ACTION ITEM >>
Please print exactly the lines running from the one that contains "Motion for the" to the end of the data, with both lines included.

DATA BLOCK >>
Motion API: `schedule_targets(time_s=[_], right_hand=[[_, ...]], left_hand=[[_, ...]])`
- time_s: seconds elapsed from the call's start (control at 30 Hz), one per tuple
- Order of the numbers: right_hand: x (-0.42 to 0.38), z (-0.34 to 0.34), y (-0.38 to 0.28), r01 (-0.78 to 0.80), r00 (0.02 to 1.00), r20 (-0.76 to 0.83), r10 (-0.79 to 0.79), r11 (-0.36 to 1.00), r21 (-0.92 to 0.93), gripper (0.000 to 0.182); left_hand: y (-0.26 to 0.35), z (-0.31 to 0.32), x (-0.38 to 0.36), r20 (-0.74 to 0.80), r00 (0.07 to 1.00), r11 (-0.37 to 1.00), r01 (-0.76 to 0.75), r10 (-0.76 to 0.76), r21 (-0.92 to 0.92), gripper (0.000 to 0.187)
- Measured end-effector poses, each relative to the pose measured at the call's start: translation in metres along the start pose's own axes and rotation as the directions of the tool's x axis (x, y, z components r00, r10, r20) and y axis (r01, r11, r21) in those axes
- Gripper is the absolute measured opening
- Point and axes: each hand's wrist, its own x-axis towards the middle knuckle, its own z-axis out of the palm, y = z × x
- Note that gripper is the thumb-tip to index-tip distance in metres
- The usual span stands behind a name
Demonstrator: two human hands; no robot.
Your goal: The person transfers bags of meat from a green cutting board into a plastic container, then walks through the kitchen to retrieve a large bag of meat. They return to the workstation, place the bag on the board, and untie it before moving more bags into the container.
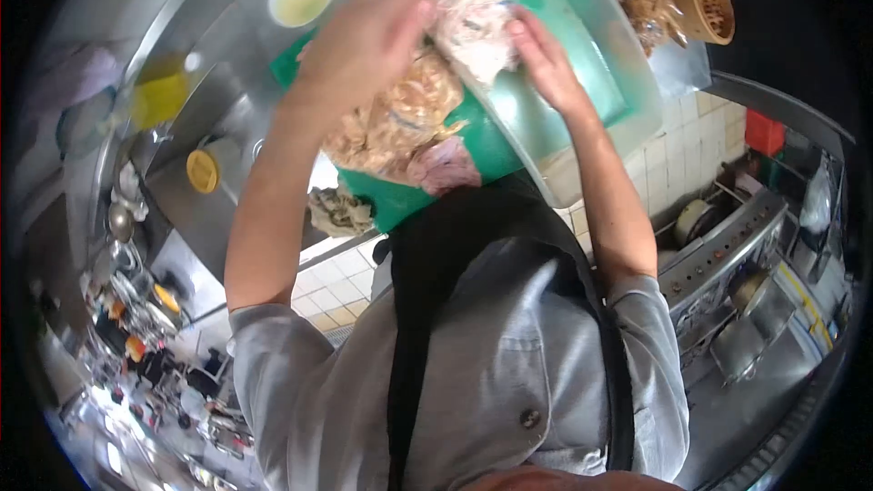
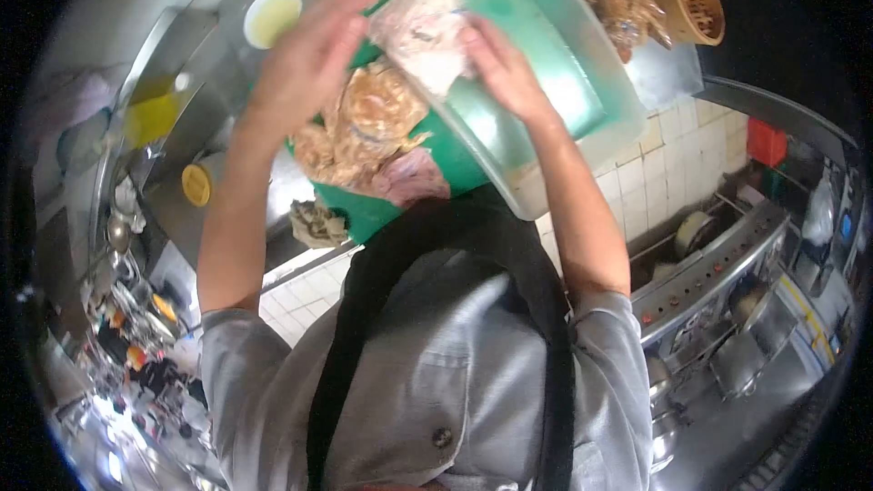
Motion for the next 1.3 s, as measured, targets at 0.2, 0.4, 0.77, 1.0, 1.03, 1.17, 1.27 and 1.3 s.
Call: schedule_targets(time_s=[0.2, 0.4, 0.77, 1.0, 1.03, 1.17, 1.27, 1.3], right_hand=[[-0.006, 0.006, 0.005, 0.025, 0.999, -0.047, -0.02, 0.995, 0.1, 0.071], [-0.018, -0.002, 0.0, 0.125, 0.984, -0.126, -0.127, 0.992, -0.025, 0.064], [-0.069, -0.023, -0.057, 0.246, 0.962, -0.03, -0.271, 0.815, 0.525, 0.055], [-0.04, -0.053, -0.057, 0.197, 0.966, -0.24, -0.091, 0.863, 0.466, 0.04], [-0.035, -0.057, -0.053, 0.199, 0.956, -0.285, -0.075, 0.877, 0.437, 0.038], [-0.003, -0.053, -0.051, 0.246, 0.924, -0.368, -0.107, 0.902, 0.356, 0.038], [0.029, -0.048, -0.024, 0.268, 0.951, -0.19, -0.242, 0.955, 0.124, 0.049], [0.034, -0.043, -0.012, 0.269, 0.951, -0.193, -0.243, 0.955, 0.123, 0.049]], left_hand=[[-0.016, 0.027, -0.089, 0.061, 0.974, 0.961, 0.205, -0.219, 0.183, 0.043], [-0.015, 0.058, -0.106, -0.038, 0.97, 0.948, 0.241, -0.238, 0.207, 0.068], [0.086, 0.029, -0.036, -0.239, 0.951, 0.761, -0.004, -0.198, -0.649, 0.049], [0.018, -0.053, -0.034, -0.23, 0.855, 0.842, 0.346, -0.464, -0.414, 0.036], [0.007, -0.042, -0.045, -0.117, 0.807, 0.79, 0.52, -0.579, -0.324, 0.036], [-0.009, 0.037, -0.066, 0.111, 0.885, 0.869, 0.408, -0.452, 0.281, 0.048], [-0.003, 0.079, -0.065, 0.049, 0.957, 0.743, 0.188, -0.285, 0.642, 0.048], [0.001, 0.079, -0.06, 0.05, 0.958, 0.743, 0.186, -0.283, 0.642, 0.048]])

ANSWER >>
Motion for the next 1.3 s, as measured, targets at 0.2, 0.4, 0.77, 1.0, 1.03, 1.17, 1.27 and 1.3 s.
Call: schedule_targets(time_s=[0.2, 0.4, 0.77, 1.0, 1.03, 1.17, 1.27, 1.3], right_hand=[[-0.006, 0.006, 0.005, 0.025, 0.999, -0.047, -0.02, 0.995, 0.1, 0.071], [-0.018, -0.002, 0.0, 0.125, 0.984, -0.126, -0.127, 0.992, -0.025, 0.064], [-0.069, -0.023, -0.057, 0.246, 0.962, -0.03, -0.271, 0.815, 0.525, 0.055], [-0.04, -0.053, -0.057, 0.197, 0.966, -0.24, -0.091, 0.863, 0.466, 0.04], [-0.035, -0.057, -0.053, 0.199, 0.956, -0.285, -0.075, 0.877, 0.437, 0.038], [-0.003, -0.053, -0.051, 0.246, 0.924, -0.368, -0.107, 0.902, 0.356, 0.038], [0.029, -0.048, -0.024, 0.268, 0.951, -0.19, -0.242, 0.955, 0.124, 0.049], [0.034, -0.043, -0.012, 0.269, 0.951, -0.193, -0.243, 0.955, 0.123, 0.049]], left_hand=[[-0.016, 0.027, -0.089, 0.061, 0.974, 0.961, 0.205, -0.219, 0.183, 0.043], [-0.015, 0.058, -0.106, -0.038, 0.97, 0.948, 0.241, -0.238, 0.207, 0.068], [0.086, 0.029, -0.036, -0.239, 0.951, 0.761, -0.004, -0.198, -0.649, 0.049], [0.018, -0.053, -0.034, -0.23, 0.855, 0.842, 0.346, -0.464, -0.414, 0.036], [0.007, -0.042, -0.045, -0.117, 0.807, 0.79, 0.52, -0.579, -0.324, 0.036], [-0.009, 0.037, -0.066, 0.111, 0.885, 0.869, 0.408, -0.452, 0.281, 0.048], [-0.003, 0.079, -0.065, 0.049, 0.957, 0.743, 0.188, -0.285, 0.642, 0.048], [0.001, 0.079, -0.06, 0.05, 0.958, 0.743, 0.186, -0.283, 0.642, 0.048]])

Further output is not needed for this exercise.